*Problem to solve*
Repeat word for word, please, only the lines from the one that includes "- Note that" through the final line of the data.

----- Data in this exercise -----

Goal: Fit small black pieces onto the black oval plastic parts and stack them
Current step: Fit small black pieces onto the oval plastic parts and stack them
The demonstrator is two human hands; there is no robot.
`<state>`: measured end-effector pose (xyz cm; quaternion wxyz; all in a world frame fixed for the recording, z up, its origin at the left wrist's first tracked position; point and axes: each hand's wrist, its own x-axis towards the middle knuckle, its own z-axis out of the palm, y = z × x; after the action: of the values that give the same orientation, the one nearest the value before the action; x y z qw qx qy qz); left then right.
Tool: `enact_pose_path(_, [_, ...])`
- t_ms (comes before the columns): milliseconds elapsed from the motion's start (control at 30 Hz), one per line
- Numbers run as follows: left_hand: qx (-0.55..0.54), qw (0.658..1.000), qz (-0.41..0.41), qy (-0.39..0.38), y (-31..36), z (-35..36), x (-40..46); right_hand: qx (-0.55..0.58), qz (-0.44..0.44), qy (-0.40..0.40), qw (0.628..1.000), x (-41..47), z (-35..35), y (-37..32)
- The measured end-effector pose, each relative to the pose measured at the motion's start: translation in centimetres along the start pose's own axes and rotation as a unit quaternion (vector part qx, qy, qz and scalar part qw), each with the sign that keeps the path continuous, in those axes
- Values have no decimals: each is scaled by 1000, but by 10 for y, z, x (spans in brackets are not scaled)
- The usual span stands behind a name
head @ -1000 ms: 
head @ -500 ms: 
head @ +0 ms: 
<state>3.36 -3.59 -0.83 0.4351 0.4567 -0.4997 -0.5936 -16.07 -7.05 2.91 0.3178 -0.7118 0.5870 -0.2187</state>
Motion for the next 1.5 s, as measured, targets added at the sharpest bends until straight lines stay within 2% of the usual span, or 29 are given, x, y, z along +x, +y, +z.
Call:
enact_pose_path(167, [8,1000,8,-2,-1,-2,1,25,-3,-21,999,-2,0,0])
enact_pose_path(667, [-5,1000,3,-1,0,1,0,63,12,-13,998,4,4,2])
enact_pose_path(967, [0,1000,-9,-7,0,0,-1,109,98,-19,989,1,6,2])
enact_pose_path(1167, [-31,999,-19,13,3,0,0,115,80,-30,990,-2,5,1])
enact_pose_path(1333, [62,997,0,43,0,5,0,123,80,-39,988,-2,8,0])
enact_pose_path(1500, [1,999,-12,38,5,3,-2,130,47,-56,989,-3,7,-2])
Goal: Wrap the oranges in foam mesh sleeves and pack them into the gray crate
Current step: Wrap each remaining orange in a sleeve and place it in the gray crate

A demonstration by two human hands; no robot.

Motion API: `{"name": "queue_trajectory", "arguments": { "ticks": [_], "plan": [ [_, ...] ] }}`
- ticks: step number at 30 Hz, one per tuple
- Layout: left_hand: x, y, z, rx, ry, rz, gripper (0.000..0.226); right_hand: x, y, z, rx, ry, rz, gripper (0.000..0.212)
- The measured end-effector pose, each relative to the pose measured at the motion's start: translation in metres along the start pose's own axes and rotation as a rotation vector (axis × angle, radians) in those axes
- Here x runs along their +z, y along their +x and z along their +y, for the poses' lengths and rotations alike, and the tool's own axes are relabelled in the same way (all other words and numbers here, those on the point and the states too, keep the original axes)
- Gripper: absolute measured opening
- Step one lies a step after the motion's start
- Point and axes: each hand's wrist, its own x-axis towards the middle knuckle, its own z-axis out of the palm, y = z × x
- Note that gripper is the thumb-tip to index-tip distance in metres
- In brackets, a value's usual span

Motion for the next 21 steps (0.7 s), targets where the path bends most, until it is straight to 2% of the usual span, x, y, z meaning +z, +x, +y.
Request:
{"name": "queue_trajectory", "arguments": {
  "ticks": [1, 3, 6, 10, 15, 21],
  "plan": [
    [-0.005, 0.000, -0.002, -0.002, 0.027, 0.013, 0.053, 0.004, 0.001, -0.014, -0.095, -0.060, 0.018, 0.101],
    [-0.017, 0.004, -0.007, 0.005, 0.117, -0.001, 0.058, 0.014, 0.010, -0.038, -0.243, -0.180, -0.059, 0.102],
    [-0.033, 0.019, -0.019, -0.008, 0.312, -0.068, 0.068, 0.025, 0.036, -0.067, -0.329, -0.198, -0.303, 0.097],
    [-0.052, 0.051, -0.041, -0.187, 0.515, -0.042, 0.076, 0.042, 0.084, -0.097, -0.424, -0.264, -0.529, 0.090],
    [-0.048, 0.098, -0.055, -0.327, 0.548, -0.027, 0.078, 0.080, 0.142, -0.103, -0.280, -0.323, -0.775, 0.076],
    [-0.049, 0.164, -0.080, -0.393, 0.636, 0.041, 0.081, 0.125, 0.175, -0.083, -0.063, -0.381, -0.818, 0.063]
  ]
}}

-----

*Task result*
- Note that gripper is the thumb-tip to index-tip distance in metres
- In brackets, a value's usual span

Motion for the next 21 steps (0.7 s), targets where the path bends most, until it is straight to 2% of the usual span, x, y, z meaning +z, +x, +y.
Request:
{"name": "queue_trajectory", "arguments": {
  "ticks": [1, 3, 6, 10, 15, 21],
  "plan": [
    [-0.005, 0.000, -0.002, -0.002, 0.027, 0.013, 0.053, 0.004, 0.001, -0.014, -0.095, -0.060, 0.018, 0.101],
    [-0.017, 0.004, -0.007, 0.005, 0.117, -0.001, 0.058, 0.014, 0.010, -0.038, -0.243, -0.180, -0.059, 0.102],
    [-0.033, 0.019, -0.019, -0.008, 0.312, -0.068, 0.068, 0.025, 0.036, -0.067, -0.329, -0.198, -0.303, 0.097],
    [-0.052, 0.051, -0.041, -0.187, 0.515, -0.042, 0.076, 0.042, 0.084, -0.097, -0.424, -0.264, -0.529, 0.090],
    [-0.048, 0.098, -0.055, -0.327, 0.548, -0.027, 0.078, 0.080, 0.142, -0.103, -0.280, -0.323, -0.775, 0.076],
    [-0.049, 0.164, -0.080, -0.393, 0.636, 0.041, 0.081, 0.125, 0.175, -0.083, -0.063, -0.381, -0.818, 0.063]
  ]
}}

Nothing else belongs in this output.